- Exercise requirements -
Each record should be given again exactly as it appears, with no image included.
#####
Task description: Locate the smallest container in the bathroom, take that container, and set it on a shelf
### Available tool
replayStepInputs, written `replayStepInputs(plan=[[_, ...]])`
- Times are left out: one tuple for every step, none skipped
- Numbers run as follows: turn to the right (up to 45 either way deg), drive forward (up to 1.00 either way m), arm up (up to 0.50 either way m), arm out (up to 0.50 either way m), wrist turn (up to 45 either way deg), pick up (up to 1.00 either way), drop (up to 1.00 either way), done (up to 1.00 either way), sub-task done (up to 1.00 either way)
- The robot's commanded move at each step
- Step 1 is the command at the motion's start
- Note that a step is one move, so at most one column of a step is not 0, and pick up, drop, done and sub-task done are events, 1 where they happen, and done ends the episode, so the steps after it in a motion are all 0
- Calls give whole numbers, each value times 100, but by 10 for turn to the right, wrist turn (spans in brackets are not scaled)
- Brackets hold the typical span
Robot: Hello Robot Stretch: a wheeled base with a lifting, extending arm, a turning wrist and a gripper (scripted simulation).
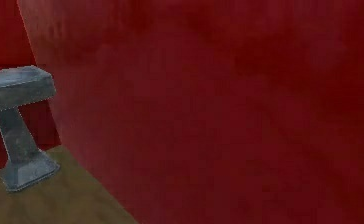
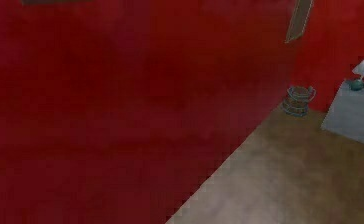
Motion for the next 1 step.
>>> replayStepInputs(plan=[[-450,0,0,0,0,0,0,0,0]])
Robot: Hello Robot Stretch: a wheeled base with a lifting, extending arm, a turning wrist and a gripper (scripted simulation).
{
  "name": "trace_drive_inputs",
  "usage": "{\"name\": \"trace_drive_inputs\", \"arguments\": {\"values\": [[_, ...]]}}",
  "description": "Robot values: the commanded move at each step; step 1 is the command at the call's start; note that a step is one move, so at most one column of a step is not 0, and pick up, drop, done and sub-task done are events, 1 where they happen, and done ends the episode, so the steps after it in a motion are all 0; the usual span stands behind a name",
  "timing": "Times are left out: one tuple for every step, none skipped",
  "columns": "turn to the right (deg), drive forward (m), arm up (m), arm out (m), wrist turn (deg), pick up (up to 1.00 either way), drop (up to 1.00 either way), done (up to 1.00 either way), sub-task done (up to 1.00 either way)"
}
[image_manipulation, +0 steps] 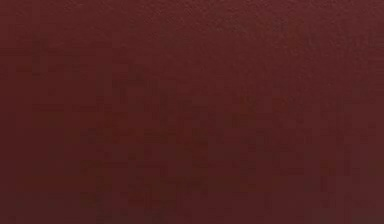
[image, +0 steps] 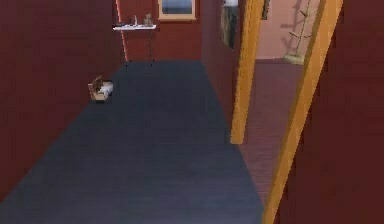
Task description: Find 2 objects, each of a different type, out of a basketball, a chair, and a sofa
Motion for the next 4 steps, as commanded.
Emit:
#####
- Result of the task -
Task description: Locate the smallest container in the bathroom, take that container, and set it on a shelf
### Available tool
replayStepInputs, written `replayStepInputs(plan=[[_, ...]])`
- Times are left out: one tuple for every step, none skipped
- Numbers run as follows: turn to the right (up to 45 either way deg), drive forward (up to 1.00 either way m), arm up (up to 0.50 either way m), arm out (up to 0.50 either way m), wrist turn (up to 45 either way deg), pick up (up to 1.00 either way), drop (up to 1.00 either way), done (up to 1.00 either way), sub-task done (up to 1.00 either way)
- The robot's commanded move at each step
- Step 1 is the command at the motion's start
- Note that a step is one move, so at most one column of a step is not 0, and pick up, drop, done and sub-task done are events, 1 where they happen, and done ends the episode, so the steps after it in a motion are all 0
- Calls give whole numbers, each value times 100, but by 10 for turn to the right, wrist turn (spans in brackets are not scaled)
- Brackets hold the typical span
Robot: Hello Robot Stretch: a wheeled base with a lifting, extending arm, a turning wrist and a gripper (scripted simulation).
Motion for the next 1 step.
>>> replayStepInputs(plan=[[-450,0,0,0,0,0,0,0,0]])
Robot: Hello Robot Stretch: a wheeled base with a lifting, extending arm, a turning wrist and a gripper (scripted simulation).
{
  "name": "trace_drive_inputs",
  "usage": "{\"name\": \"trace_drive_inputs\", \"arguments\": {\"values\": [[_, ...]]}}",
  "description": "Robot values: the commanded move at each step; step 1 is the command at the call's start; note that a step is one move, so at most one column of a step is not 0, and pick up, drop, done and sub-task done are events, 1 where they happen, and done ends the episode, so the steps after it in a motion are all 0; the usual span stands behind a name",
  "timing": "Times are left out: one tuple for every step, none skipped",
  "columns": "turn to the right (deg), drive forward (m), arm up (m), arm out (m), wrist turn (deg), pick up (up to 1.00 either way), drop (up to 1.00 either way), done (up to 1.00 either way), sub-task done (up to 1.00 either way)"
}
[image_manipulation, +0 steps] 
[image, +0 steps] 
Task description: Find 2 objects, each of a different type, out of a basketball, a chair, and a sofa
Motion for the next 4 steps, as commanded.
Emit:

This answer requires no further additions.